• Data:
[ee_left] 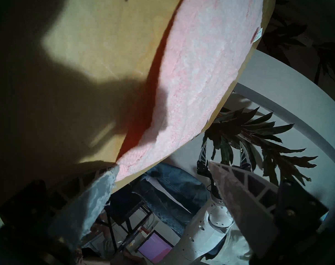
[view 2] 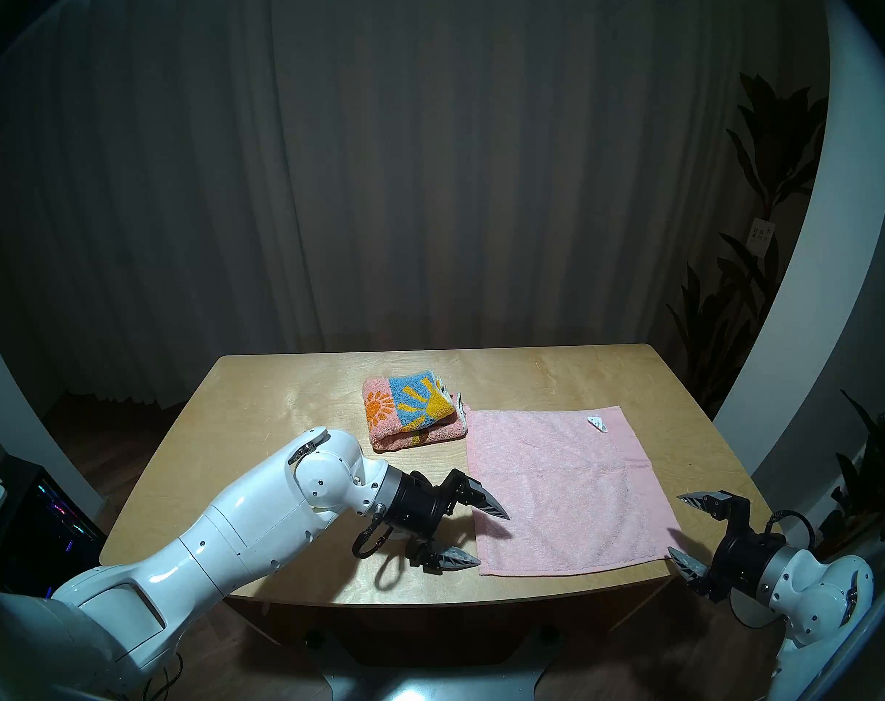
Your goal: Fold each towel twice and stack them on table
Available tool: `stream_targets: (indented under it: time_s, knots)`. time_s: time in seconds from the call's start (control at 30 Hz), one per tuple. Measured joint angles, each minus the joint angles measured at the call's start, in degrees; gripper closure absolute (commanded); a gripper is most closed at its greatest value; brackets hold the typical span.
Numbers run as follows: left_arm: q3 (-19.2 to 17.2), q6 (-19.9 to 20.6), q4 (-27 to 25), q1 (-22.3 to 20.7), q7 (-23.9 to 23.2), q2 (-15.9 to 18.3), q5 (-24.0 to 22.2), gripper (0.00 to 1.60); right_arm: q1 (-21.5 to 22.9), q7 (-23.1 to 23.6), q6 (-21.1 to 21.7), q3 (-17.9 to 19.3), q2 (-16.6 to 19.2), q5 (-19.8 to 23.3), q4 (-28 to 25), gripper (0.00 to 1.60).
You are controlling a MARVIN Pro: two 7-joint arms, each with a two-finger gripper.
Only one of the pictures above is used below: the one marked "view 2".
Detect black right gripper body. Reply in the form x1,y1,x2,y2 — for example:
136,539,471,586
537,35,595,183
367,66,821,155
708,495,783,605

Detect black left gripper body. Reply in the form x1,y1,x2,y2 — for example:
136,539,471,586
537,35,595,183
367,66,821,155
384,470,474,554

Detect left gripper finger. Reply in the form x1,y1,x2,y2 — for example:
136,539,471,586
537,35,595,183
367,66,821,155
417,543,482,576
466,477,511,521

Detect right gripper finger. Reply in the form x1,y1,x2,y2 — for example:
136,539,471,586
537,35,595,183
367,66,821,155
676,491,735,519
667,546,713,588

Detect sunflower print terry towel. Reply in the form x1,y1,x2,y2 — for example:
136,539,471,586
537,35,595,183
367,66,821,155
362,371,467,453

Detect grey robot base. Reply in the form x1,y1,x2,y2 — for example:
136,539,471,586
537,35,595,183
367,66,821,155
318,663,553,701

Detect plain pink terry towel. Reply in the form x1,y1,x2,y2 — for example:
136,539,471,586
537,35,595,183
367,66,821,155
463,405,683,578

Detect dark spiky potted plant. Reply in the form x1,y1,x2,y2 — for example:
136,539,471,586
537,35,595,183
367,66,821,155
808,371,885,562

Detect grey pleated curtain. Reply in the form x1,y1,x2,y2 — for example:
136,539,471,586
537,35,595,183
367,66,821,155
0,0,830,415

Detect tall dark leafy plant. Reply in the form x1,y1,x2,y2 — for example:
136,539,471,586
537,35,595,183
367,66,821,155
665,72,830,415

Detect black computer tower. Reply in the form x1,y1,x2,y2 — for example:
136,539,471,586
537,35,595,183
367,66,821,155
0,455,122,656

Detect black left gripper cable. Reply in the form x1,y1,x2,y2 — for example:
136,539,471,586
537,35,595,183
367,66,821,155
351,517,392,559

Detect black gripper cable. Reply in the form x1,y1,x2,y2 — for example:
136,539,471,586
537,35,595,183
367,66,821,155
351,517,392,559
767,510,816,551

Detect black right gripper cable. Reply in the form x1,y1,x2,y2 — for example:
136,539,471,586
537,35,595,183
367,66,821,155
767,510,816,551

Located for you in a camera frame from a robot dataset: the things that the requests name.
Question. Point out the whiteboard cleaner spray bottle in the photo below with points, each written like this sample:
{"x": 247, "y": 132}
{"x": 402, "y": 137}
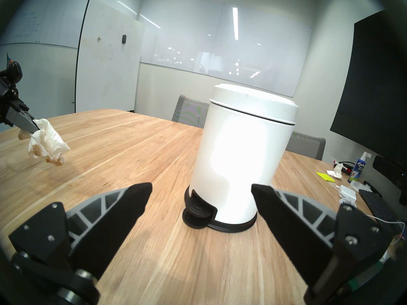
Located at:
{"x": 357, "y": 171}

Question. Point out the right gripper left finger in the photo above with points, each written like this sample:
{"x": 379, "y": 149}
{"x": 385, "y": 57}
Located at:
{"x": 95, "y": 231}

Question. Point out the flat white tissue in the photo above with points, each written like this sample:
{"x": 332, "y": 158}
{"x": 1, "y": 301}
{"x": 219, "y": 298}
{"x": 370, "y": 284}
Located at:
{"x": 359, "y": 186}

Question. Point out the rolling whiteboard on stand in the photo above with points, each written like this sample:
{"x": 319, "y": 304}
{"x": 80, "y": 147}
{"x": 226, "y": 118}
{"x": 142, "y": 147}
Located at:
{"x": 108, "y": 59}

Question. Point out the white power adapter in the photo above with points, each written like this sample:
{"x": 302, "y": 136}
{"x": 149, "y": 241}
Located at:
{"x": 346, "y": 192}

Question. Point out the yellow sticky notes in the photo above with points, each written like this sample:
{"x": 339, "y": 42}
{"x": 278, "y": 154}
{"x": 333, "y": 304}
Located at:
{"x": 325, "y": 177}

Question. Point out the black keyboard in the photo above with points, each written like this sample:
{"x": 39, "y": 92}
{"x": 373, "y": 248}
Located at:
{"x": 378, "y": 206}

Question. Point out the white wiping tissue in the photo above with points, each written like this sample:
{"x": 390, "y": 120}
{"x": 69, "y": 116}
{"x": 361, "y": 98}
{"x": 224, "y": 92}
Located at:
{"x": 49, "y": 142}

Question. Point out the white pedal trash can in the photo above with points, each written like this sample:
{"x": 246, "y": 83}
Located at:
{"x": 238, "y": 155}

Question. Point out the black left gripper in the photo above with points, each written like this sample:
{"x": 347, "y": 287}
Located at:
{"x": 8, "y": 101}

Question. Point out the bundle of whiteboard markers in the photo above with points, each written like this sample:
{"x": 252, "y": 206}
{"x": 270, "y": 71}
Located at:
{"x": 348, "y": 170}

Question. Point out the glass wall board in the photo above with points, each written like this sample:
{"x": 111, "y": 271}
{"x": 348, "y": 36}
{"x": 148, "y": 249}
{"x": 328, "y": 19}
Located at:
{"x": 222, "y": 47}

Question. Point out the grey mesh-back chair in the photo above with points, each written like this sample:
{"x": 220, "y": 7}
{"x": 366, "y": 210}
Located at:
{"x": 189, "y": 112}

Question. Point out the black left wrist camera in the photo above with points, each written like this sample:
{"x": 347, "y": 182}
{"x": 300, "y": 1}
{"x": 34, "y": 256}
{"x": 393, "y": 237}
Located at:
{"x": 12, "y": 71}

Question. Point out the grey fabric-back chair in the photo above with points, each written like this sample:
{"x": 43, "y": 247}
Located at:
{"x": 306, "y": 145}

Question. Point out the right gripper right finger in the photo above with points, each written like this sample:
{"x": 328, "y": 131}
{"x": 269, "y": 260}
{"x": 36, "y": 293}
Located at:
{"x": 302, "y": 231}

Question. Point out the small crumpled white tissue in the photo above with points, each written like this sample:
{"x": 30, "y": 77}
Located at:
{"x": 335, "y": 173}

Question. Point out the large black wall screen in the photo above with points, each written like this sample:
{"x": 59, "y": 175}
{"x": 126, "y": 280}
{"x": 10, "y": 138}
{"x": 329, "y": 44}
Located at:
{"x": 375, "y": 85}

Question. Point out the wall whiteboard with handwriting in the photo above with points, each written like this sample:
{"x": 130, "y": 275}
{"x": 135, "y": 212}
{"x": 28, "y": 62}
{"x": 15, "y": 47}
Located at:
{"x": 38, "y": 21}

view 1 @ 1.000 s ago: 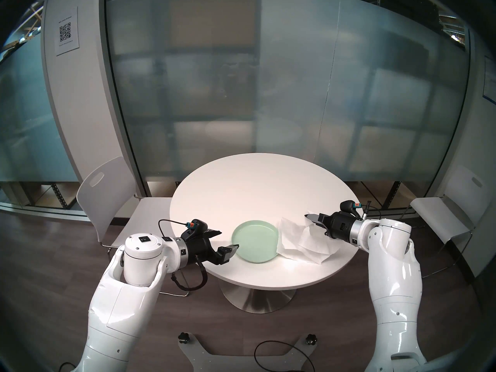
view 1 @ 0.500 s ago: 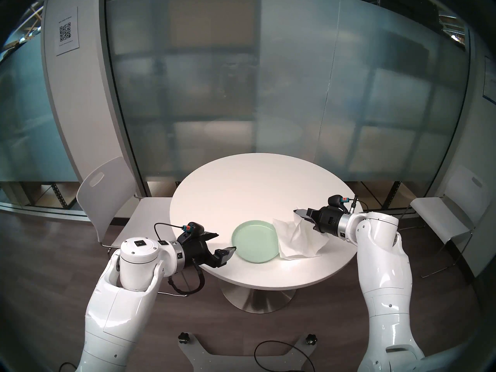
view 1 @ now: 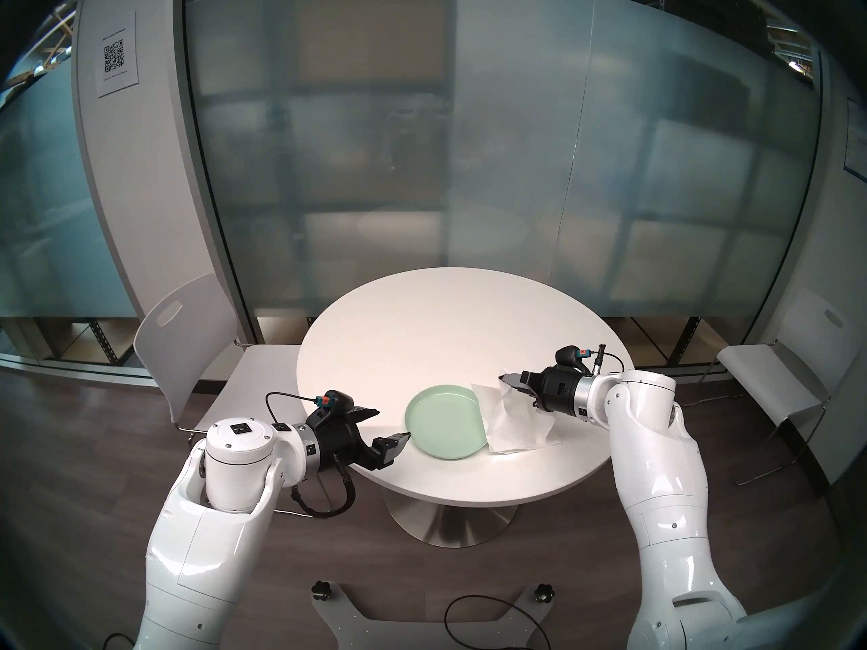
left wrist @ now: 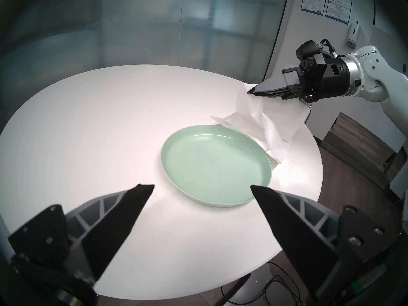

• What you will do: Repeat the listing verbatim. Skip the pictures.

• Answer section:
[ee_left] 
[view 2] 
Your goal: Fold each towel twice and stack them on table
Available tool: `stream_targets: (indented under it: time_s, knots)`. time_s: time in seconds from the call's start (control at 30 Hz), one per tuple. Measured joint angles, each minus the joint angles measured at the call's start, in degrees; gripper closure absolute (commanded); a gripper is most closed at its greatest value; brackets hold the typical span.
Numbers run as follows: left_arm: q3 (-19.2 to 17.2), q6 (-19.9 to 20.6), q4 (-27 to 25), q1 (-22.3 to 20.7), q7 (-23.9 to 23.2), q2 (-15.9 to 18.3), q5 (-24.0 to 22.2), gripper (0.00 to 1.60); right_arm: q1 (-21.5 to 22.9), q7 (-23.1 to 23.6), q6 (-21.1 to 21.7), q3 (-17.9 to 19.3), q2 (-16.6 to 19.2), q5 (-19.8 to 23.3), q4 (-28 to 25), gripper (0.00 to 1.60).
You are controlling a MARVIN Pro: two 7-joint arms, each with a two-finger gripper.
Only one of the pictures above is used below: the one marked "view 2".
Detect black right gripper body. Reply in the form x1,y1,x2,y2 — for example:
136,539,471,586
537,35,595,183
367,66,821,155
708,495,783,605

Detect black left gripper body. Reply in the form x1,y1,x2,y2 — for example:
136,539,471,586
537,35,595,183
367,66,821,155
384,470,474,554

Detect left gripper finger. Reply in the form x1,y1,x2,y2 — for example:
136,539,471,586
537,35,595,183
367,66,821,155
417,543,482,576
466,477,511,521

Detect right gripper finger. Reply in the form x1,y1,x2,y2 — for example:
136,539,471,586
537,35,595,183
367,66,821,155
676,491,735,519
667,546,713,588

Detect sunflower print terry towel. Reply in the form x1,y1,x2,y2 — for example:
136,539,471,586
537,35,595,183
367,66,821,155
362,371,467,453

Detect grey robot base. Reply in the form x1,y1,x2,y2 — for example:
136,539,471,586
537,35,595,183
367,66,821,155
318,663,553,701

Detect plain pink terry towel. Reply in the form x1,y1,x2,y2 — for example:
136,539,471,586
537,35,595,183
367,66,821,155
463,405,683,578

Detect dark spiky potted plant. Reply in the form x1,y1,x2,y2 — for example:
136,539,471,586
537,35,595,183
367,66,821,155
808,371,885,562

Detect grey pleated curtain. Reply in the form x1,y1,x2,y2 — for example:
136,539,471,586
537,35,595,183
367,66,821,155
0,0,830,415

Detect tall dark leafy plant. Reply in the form x1,y1,x2,y2 — for example:
136,539,471,586
537,35,595,183
367,66,821,155
665,72,830,415

Detect black computer tower. Reply in the form x1,y1,x2,y2 — for example:
136,539,471,586
537,35,595,183
367,66,821,155
0,455,122,656

Detect black left gripper cable. Reply in the form x1,y1,x2,y2 — for example:
136,539,471,586
537,35,595,183
367,66,821,155
351,517,392,559

Detect black gripper cable. Reply in the form x1,y1,x2,y2 — for example:
136,539,471,586
537,35,595,183
367,66,821,155
351,517,392,559
767,510,816,551

Detect black right gripper cable. Reply in the form x1,y1,x2,y2 — for example:
136,539,471,586
537,35,595,183
367,66,821,155
767,510,816,551

Located for you in a camera frame from a robot dataset: the things that the requests name.
Question. Point out the whiteboard cleaner spray bottle in the photo below with points, each written like this sample:
{"x": 247, "y": 132}
{"x": 402, "y": 137}
Located at:
{"x": 357, "y": 171}

Question. Point out the right gripper left finger in the photo above with points, each written like this sample:
{"x": 379, "y": 149}
{"x": 385, "y": 57}
Located at:
{"x": 95, "y": 231}

Question. Point out the flat white tissue in the photo above with points, each written like this sample:
{"x": 332, "y": 158}
{"x": 1, "y": 301}
{"x": 219, "y": 298}
{"x": 370, "y": 284}
Located at:
{"x": 359, "y": 186}

Question. Point out the rolling whiteboard on stand in the photo above with points, each written like this sample:
{"x": 319, "y": 304}
{"x": 80, "y": 147}
{"x": 226, "y": 118}
{"x": 142, "y": 147}
Located at:
{"x": 108, "y": 59}

Question. Point out the white power adapter in the photo above with points, each written like this sample:
{"x": 302, "y": 136}
{"x": 149, "y": 241}
Located at:
{"x": 346, "y": 192}

Question. Point out the yellow sticky notes in the photo above with points, each written like this sample:
{"x": 339, "y": 42}
{"x": 278, "y": 154}
{"x": 333, "y": 304}
Located at:
{"x": 325, "y": 177}

Question. Point out the black keyboard in the photo above with points, each written like this sample:
{"x": 39, "y": 92}
{"x": 373, "y": 248}
Located at:
{"x": 378, "y": 206}

Question. Point out the white wiping tissue in the photo above with points, each written like this sample:
{"x": 390, "y": 120}
{"x": 69, "y": 116}
{"x": 361, "y": 98}
{"x": 224, "y": 92}
Located at:
{"x": 49, "y": 142}

Question. Point out the white pedal trash can in the photo above with points, each written like this sample:
{"x": 246, "y": 83}
Located at:
{"x": 238, "y": 155}

Question. Point out the black left gripper in the photo above with points, each written like this sample:
{"x": 347, "y": 287}
Located at:
{"x": 8, "y": 101}

Question. Point out the bundle of whiteboard markers in the photo above with points, each written like this sample:
{"x": 252, "y": 206}
{"x": 270, "y": 71}
Located at:
{"x": 348, "y": 170}

Question. Point out the glass wall board in the photo above with points, each written like this sample:
{"x": 111, "y": 271}
{"x": 348, "y": 36}
{"x": 148, "y": 249}
{"x": 328, "y": 19}
Located at:
{"x": 222, "y": 47}

Question. Point out the grey mesh-back chair in the photo above with points, each written like this sample:
{"x": 220, "y": 7}
{"x": 366, "y": 210}
Located at:
{"x": 189, "y": 112}

Question. Point out the black left wrist camera in the photo above with points, each written like this sample:
{"x": 347, "y": 182}
{"x": 300, "y": 1}
{"x": 34, "y": 256}
{"x": 393, "y": 237}
Located at:
{"x": 12, "y": 71}

Question. Point out the grey fabric-back chair in the photo above with points, each written like this sample:
{"x": 43, "y": 247}
Located at:
{"x": 306, "y": 145}

Question. Point out the right gripper right finger in the photo above with points, each written like this sample:
{"x": 328, "y": 131}
{"x": 269, "y": 260}
{"x": 36, "y": 293}
Located at:
{"x": 302, "y": 231}

Question. Point out the small crumpled white tissue in the photo above with points, each written like this sample:
{"x": 30, "y": 77}
Located at:
{"x": 335, "y": 173}

Question. Point out the large black wall screen in the photo above with points, each written like this sample:
{"x": 59, "y": 175}
{"x": 126, "y": 280}
{"x": 10, "y": 138}
{"x": 329, "y": 44}
Located at:
{"x": 375, "y": 85}

Question. Point out the wall whiteboard with handwriting in the photo above with points, each written like this sample:
{"x": 130, "y": 275}
{"x": 135, "y": 212}
{"x": 28, "y": 62}
{"x": 15, "y": 47}
Located at:
{"x": 38, "y": 21}

view 1 @ 1.000 s ago: 
view 1 @ 0.500 s ago: 
view 1 @ now: 
left wrist @ now: 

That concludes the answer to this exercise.